WORK INSTRUCTIONS: The answer must be an exact reprint of the lines from the one with "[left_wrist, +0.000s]" through the final line of the data, with no pictures included.

DATA EXCERPT:
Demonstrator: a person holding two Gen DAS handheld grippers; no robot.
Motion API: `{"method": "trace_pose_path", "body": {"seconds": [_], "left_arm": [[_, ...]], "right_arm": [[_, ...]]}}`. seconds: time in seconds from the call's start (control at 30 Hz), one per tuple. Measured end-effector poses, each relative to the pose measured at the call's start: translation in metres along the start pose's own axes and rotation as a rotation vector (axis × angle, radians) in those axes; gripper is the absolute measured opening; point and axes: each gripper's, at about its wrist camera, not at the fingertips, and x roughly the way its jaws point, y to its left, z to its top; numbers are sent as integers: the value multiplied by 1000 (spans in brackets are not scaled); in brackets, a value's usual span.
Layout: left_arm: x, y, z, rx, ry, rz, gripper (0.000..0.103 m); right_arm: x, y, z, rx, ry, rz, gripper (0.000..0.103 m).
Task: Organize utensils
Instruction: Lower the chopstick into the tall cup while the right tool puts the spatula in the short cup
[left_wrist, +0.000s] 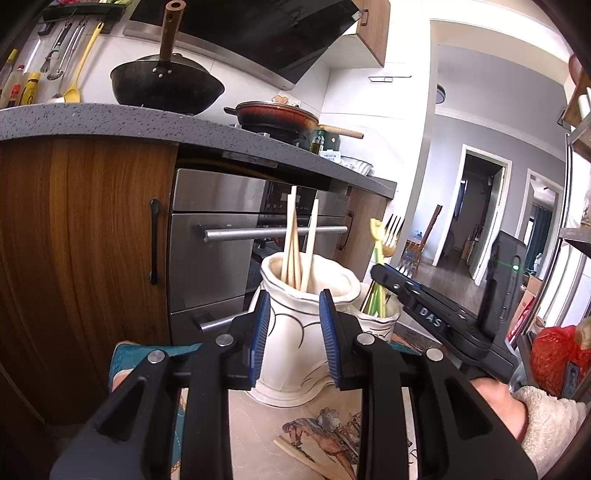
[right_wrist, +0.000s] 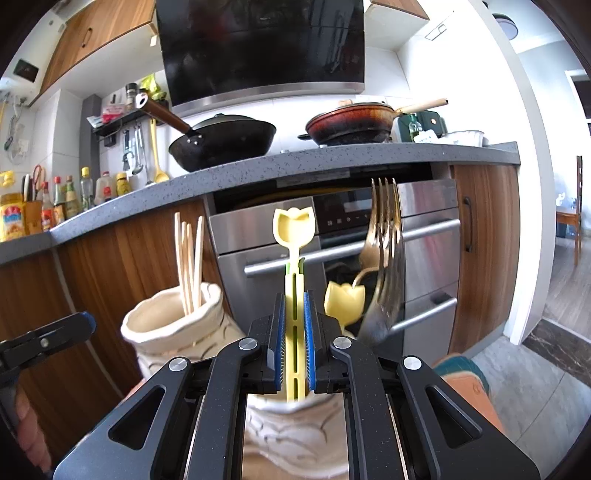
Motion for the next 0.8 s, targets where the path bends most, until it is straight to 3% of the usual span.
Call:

SOLUTION TO THIS EXERCISE:
[left_wrist, +0.000s] 
[right_wrist, +0.000s] 
Motion for the next 0.8 s, targets where the path bends most, until it is straight to 3% of the usual span.
Call:

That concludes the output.